I want to thank everyone for the kind words and suggestions. I'm now waffling between a tiller set-up or a forward center console… I mentioned before, I'm hoping to make this boat into a fishing/duck hunting boat. I hear duck hunters complain about a center console taking up too much floor space, but then fishing friends say how nice it is to be able to stand while steering to look for weed beds. Any opinions?

I haven't had much time to work on the boat - got a new vehicle, took a camping trip, and have been working overtime like crazy. 
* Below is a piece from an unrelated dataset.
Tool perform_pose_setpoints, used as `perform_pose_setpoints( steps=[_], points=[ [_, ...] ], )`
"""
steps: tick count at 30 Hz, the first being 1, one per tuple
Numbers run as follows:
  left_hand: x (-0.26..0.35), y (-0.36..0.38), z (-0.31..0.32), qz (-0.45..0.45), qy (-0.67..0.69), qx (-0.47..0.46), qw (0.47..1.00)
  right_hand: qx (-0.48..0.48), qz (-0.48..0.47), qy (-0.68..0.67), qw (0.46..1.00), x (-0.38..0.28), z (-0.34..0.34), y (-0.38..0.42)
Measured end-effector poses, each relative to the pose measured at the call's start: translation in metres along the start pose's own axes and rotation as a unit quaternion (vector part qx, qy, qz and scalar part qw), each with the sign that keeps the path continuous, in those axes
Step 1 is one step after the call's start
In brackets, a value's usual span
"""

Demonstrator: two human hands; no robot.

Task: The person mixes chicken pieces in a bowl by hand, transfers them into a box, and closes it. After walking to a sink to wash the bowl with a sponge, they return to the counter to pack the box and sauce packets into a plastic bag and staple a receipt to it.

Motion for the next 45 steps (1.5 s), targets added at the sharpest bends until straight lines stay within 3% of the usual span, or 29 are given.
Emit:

I did get a new transom glued up tonight:






I'd have done this two days ago, but we had overnight lows in the 30's.. Titebond III is not recommended to be used below 50.


----------



## Master-deBaiter (Jun 16, 2015)

Been pretty busy at work, usually pulling 14 hours of OT each week. I've made a little progress on the trailer; here it is before:

Here's where I'm at today after 1 rattle can of Rustoleum Stops Rust:

I've got a coat on each side of the transom so far. I'm going to drill the holes soon so I can hang it and coat the be-jesus out of the entire thing at one time


----------



## Master-deBaiter (Jul 27, 2015)

Getting back online after a minor hiatus. I've been camping and fishing a lot lately.
I've got the transom dropped in, now I just need to bolt it on.
I've also re-riveted the first piece of gunwale trim channel back on.
Oh, I also painted the trailer gray with a brush.


----------



## Master-deBaiter (Jul 30, 2015)

I came across a 35hp tiller for cheap on Craigslist. I'm not excited that it's a Force but it is in great shape. I also got a great deal on the 9.9 Evinrude to use as a kicker on my trolling boat


----------



## CMOS (Jul 31, 2015)

What did you pay for the 35?


CMOS


----------



## Master-deBaiter (Aug 1, 2015)

Electric start 35 hp Force tiller = $250
I still have that 35 hp Johnson too.. ..it's being worked on at a Marine shop. I have to call and check on that.


----------



## CMOS (Aug 1, 2015)

Master-deBaiter said:


> Electric start 35 hp Force tiller = $250
> I still have that 35 hp Johnson too.. ..it's being worked on at a Marine shop. I have to call and check on that.



$250 for a 35HP!? You stole that! =D> Why would they sell it for only $250?



CMOS


----------



## Master-deBaiter (Aug 2, 2015)

I'm a little concerned about the cheap price; however, it shifts smooth and doesn't have any problem starting (it has a brand new starter)
I'm definitely going to replace the impeller and/or water pump next season as a precautionary measure.


----------



## CMOS (Aug 2, 2015)

MDB,

I would suggest you replace that impeller now. It's still in unknown condition. Better to be safe and not risk the motor. It's a quick and easy thing to do.


CMOS


----------



## Master-deBaiter (Aug 3, 2015)

I suppose I could do it as adhesives are drying; I will DEFINITELY be taking your advice on that. Thank you, CMOS.


----------



## Master-deBaiter (Aug 5, 2015)

Fixed up the dented side with an aluminum "band-aid"


----------



## jethro (Aug 5, 2015)

Nice fix, looks just fine!


----------



## Master-deBaiter (Aug 5, 2015)

Thank you Jethro!

I finished getting the port-side trim back on after a little bending & two small cuts where it wouldn't bend:


----------



## CMOS (Aug 5, 2015)

Nicely done. =D> 


CMOS


----------



## Master-deBaiter (Aug 12, 2015)

Decided to be cheap and use wood for framing instead of aluminum


----------



## Master-deBaiter (Aug 13, 2015)

Got the rough cuts done on the front deck, added some aluminum bracing underneath the wide cross-piece, and added more 2x2 braces


----------